- Genre: Drama Musical
- Based on: Alice's Adventures in Wonderland and Through the Looking-Glass by Lewis Carroll
- Directed by: Kirk Browning
- Starring: Kate Burton Richard Burton Geoffrey Holder Eve Arden Nathan Lane
- Music by: Richard Addinsell
- Country of origin: United States
- Original language: English

Production
- Executive producer: Jac Venza
- Producer: Ann Blumenthal
- Cinematography: Nick Besink
- Running time: 90 min.
- Production companies: WNET Channel 13 New York Great Performances KQED PBS

Original release
- Network: PBS
- Release: October 3, 1983

= Alice in Wonderland (1983 film) =

A 1982 Broadway stage performance of Alice in Wonderland was telecast on PBS's Great Performances in 1983. Directed by Kirk Browning, it was produced by PBS affiliate WNET in New York. Black-and-white papier-mâché costumes aimed to re-create the book's original artwork by John Tenniel.

The production was not recorded on film, but on videotape. It starred Kate Burton as Alice, and her father, Richard Burton, as the White Knight. Other notable roles included Nathan Lane as the Mouse, Geoffrey Holder as the Cheshire Cat, Andre De Shields as Tweedledum, and Eve Arden as the Queen of Hearts.

The production was a revival of actress-director Eva Le Gallienne and Florida Friebus's famous 1932 stage adaptation of Lewis Carroll's novel. It had been presented on Broadway in 1982 with Ms. Burton in the lead, but with an otherwise different cast featuring the Mirror Repertory Company. The videotaping was not made in a theatre with a live audience, but in a television studio, much as the 1960 version of Peter Pan had been years before.

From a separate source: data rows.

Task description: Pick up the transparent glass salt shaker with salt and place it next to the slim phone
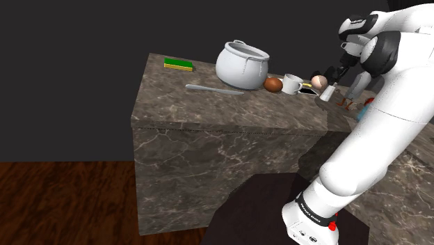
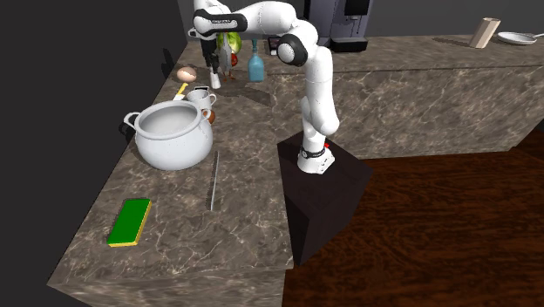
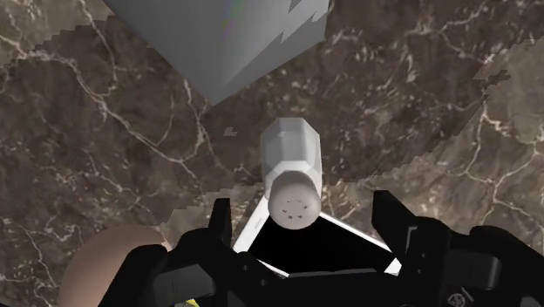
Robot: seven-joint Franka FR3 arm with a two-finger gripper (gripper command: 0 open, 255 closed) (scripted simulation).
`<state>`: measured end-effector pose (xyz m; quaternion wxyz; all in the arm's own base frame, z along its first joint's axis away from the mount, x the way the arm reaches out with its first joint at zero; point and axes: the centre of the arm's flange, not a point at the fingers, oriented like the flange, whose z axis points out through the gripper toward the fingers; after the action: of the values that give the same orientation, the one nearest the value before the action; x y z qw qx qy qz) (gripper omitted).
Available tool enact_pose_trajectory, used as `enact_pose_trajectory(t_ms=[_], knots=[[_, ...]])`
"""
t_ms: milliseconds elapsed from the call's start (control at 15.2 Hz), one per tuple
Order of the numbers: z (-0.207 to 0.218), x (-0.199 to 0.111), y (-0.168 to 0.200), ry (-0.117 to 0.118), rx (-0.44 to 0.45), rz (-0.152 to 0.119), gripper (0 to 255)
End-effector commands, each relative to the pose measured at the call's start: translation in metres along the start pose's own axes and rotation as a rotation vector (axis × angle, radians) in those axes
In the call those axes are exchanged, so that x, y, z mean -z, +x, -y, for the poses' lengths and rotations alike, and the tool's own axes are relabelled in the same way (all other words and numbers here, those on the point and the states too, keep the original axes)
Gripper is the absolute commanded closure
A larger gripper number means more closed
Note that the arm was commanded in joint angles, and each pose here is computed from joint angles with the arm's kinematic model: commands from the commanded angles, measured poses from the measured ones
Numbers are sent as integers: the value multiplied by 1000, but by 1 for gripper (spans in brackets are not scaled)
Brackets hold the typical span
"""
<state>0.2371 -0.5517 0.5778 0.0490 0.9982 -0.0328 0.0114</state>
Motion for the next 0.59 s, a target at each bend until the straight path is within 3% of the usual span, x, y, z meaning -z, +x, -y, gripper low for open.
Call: enact_pose_trajectory(t_ms=[0, 132, 396, 528], knots=[[0, 0, 0, 0, 0, 0, 0], [0, 0, 0, 0, 0, 0, 0], [0, 50, 0, 0, 0, 0, 0], [0, 50, 0, 0, 0, 0, 0]])
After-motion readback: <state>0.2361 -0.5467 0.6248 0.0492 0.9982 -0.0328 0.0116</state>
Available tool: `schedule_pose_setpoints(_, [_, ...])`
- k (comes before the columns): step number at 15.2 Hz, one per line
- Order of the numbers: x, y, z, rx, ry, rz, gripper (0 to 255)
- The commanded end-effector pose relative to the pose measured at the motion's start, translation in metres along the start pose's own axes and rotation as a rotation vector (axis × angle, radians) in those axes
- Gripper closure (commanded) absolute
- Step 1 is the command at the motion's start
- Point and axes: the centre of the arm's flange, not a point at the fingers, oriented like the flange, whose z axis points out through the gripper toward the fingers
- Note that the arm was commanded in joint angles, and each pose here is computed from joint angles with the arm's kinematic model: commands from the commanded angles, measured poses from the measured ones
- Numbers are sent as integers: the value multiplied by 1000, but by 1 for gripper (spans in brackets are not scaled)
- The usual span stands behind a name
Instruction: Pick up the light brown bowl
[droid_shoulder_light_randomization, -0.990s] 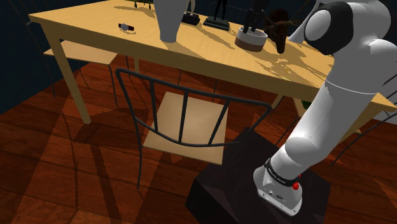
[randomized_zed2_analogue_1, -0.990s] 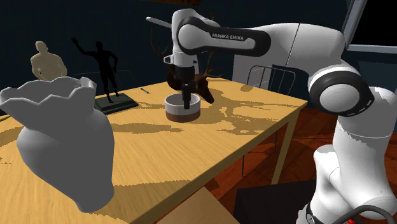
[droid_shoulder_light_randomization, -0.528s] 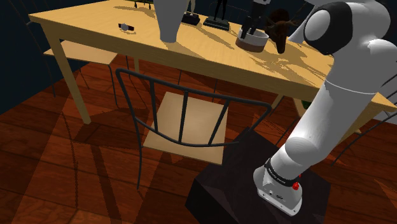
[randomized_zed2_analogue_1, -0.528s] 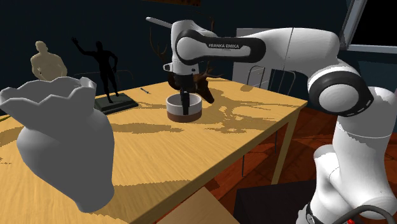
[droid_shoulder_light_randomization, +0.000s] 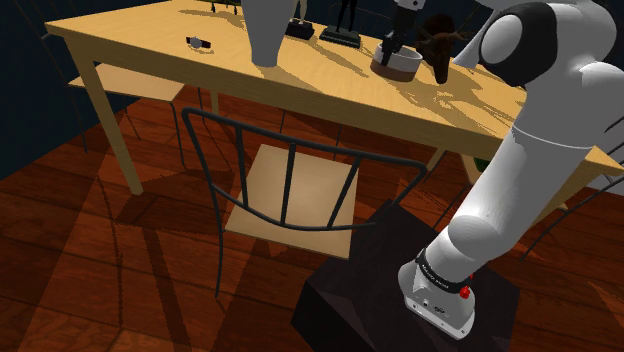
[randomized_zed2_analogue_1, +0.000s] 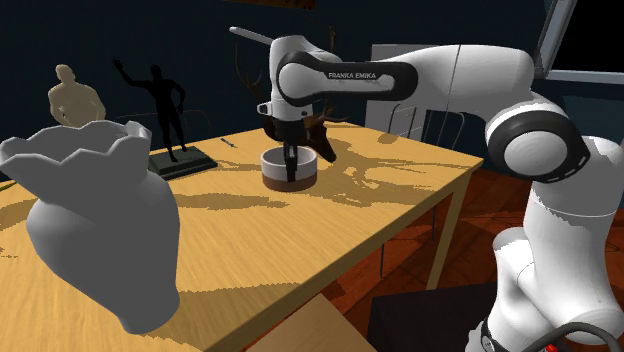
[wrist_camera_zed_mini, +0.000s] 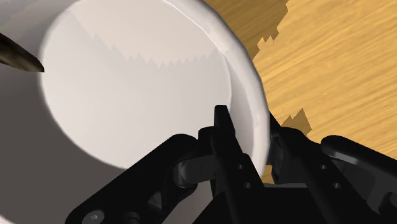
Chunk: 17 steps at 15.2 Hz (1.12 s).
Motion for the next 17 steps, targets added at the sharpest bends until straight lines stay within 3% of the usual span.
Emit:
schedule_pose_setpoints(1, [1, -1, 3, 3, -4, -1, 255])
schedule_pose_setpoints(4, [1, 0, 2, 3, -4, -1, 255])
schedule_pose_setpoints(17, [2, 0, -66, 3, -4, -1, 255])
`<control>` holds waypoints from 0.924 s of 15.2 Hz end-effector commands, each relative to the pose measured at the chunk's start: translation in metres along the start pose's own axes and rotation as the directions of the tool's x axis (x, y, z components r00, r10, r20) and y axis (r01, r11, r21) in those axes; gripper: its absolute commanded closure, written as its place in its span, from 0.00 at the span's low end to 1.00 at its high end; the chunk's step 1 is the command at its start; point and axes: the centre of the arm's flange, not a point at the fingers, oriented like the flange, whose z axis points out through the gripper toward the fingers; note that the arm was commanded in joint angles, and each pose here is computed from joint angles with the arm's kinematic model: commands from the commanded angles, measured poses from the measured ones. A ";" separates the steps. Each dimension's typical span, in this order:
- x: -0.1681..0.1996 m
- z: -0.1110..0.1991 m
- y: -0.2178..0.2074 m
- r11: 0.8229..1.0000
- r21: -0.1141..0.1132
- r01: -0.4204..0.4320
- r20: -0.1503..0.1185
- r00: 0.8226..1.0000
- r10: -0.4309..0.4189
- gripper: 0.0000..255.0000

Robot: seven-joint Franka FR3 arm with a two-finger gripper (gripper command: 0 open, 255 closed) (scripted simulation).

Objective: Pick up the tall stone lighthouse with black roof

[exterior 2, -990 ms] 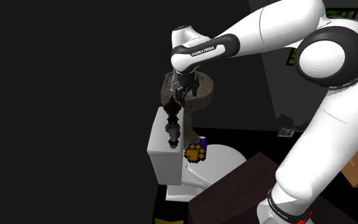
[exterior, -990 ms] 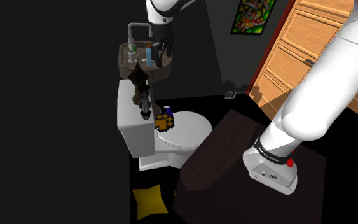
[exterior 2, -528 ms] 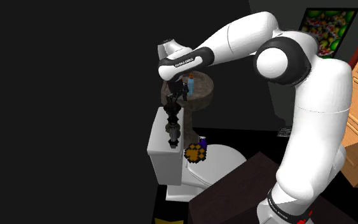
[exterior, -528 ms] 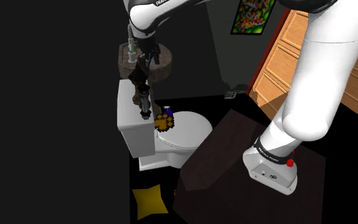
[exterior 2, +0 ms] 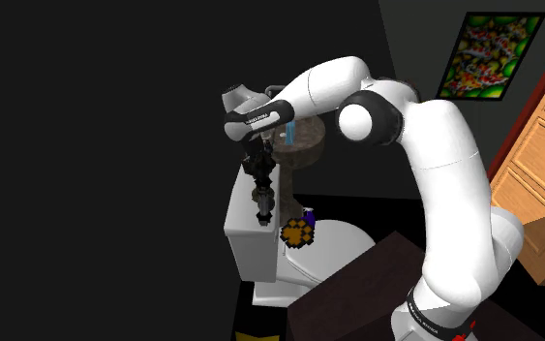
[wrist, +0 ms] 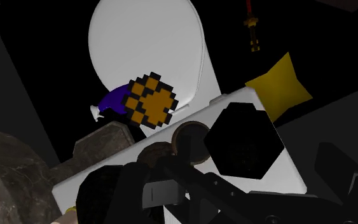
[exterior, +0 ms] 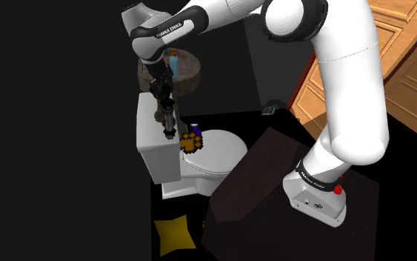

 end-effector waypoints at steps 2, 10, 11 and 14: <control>0.035 0.029 0.000 1.000 -0.015 0.021 0.030 0.999 -0.020 0.00; 0.048 0.069 -0.006 1.000 -0.016 0.024 0.035 0.999 -0.023 0.00; 0.048 0.072 -0.007 1.000 -0.016 0.024 0.035 0.999 -0.023 0.00; 0.048 0.071 -0.006 1.000 -0.016 0.024 0.034 0.999 -0.023 1.00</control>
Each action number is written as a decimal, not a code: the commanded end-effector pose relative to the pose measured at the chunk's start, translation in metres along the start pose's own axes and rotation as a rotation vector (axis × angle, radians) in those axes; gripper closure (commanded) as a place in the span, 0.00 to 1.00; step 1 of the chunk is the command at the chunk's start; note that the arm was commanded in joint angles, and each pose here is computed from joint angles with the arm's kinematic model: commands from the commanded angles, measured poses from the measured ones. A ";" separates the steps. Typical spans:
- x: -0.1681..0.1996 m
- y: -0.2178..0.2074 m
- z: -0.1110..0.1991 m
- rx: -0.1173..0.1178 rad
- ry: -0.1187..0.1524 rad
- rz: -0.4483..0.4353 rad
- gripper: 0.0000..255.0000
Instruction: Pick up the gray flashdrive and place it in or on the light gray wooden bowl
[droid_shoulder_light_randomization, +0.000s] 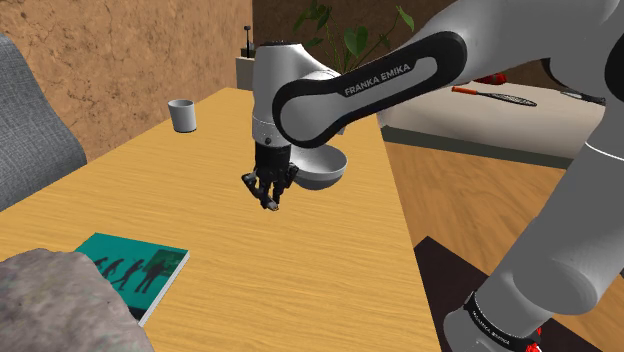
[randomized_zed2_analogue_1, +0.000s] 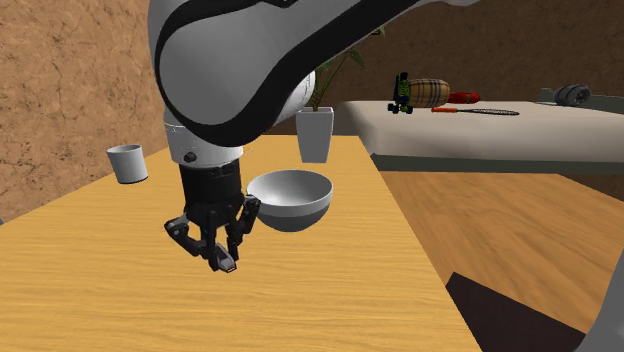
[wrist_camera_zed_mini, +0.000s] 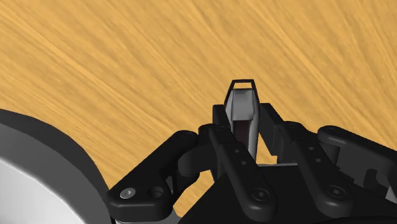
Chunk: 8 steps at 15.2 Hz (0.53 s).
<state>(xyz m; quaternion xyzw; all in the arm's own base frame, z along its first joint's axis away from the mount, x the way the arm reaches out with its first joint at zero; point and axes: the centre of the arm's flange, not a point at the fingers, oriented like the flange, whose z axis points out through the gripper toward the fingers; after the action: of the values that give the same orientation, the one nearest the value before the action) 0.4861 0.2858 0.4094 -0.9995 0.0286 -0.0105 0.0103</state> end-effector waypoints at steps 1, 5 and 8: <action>0.001 0.000 -0.011 0.000 0.000 0.000 1.00; 0.001 0.000 -0.032 0.000 0.000 0.000 1.00; 0.001 -0.001 -0.048 0.000 0.000 0.000 1.00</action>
<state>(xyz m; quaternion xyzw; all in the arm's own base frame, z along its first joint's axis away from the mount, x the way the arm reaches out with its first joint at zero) 0.4864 0.2854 0.4515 -0.9995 0.0286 -0.0105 0.0103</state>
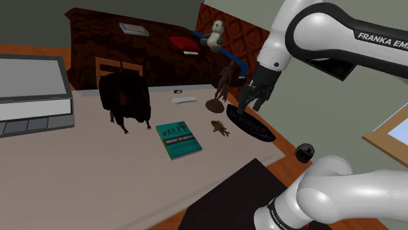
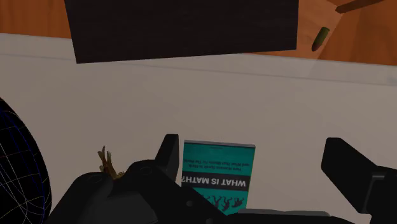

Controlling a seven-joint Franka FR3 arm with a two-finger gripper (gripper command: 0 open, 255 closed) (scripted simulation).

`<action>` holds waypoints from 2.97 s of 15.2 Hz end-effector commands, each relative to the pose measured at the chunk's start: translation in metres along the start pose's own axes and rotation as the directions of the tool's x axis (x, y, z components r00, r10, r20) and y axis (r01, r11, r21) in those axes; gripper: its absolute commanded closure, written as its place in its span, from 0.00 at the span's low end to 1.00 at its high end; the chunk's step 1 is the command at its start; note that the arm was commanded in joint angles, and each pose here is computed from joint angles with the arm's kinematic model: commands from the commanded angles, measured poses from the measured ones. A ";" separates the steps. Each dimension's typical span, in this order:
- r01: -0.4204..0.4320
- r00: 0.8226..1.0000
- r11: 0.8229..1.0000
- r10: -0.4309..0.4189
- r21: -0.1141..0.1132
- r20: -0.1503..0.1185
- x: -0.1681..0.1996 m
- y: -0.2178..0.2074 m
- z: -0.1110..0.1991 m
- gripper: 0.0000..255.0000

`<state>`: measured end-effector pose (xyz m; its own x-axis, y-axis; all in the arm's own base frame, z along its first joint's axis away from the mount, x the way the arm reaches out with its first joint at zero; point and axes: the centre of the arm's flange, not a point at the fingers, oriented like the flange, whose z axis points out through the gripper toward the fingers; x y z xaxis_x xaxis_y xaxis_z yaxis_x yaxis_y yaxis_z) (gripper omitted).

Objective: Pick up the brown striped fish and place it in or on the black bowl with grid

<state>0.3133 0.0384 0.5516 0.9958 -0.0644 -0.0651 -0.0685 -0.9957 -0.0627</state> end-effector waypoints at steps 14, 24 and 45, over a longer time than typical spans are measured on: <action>0.041 0.996 0.999 -0.042 -0.009 -0.084 0.065 0.098 0.117 0.00; 0.072 0.986 0.997 -0.074 -0.017 -0.148 0.125 0.171 0.203 0.00; 0.117 0.963 0.993 -0.122 -0.034 -0.241 0.236 0.278 0.353 0.00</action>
<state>0.5064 -0.2300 0.1734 0.9818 0.0435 0.1847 0.0510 -0.9981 -0.0356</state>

The Le Gallienne-Friebus adaptation had previously served as the unofficial basis for the all-star 1933 Paramount Pictures film version of the novel, which featured Charlotte Henry as Alice. The stage production was successfully revived on Broadway in 1947 with Bambi Linn in the title role, and an abridged 6-record 78-RPM album featuring the revival's cast was made by RCA Victor.

The 1983 TV adaptation of the stage production was not the first. It had previously been telecast in 1955 by NBC, as part of the Hallmark Hall of Fame.